We have not yet updated babelStream to compile on Mojo 0.26.x, because there are two competing approaches:

  1. Low-level pointer-preserving approach

    • Keep the existing UnsafePointer[...]-based kernels.
    • Update them to the new pointer mutability / address-space rules and find the correct way to write through pointers on device.
    • Use the appropriate DeviceContext launch API for pointer-based kernels (e.g. an enqueue_function_unchecked-style API if recommended for this use case).
  2. Higher-level, device-passable refactor

    • Rewrite kernels to operate on DevicePassable containers (e.g. LayoutTensor or other buffer abstractions) instead of raw pointers.
    • Call ctx.enqueue_function[...] with those containers, mirroring working patterns in other benchmarks.

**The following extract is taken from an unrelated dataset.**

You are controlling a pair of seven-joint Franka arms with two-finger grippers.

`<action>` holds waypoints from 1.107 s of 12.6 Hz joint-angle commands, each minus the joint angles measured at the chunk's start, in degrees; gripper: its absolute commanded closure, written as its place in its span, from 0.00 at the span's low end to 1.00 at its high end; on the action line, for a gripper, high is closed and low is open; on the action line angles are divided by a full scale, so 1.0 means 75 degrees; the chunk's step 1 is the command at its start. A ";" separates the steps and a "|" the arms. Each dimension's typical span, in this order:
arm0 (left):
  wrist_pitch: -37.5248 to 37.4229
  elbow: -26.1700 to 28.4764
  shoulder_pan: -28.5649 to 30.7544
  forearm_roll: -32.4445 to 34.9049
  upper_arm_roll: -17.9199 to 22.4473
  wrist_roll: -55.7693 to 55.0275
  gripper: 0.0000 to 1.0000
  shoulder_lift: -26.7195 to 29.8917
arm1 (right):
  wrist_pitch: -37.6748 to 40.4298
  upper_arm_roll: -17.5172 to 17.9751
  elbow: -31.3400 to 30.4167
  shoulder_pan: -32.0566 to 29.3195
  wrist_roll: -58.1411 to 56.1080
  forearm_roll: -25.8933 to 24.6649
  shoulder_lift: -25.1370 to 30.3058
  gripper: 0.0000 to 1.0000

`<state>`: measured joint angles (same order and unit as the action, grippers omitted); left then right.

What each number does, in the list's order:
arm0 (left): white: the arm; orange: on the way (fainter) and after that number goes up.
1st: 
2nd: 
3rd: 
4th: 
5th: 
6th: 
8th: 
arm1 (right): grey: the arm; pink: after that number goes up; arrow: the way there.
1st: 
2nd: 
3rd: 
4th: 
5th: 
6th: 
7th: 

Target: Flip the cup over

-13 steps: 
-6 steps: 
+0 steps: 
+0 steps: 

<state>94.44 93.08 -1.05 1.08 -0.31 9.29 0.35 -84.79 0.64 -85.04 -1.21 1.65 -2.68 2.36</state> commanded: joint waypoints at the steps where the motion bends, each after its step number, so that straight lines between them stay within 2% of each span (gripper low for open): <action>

At this point, we have only documented the issues and options; no code changes have been applied yet to avoid committing to the wrong pattern without confirming the intended 0.26.x GPU idioms.


4. General Migration Themes (So Far)

  1. API surface drift:

    • sys.sizeofsys.info.size_of
    • GPU index imports reorganised (gpu.index → flat gpu imports).
    • DeviceContext.enqueue_function now expects DevicePassable types rather than arbitrary pointer-based kernels.
  2. Stricter type system / mutability:

    • Mutability of pointers and shared-memory buffers must be explicit and consistent with writes.
    • Numeric operations across integer-like time deltas and floats require explicit casts.
  3. Standard library changes:

    • List constructor semantics changed; no longer supports “Python-style” multi-element positional construction.
  4. Tooling standardisation:

    • Pixi workspace config centralises:
      • channels,
      • platforms,
      • Mojo version pin,
      • Python version,
      • standard task names/paths.
    • A single “bulk replacements” config is used to apply systematic mechanical edits across all benchmark directories.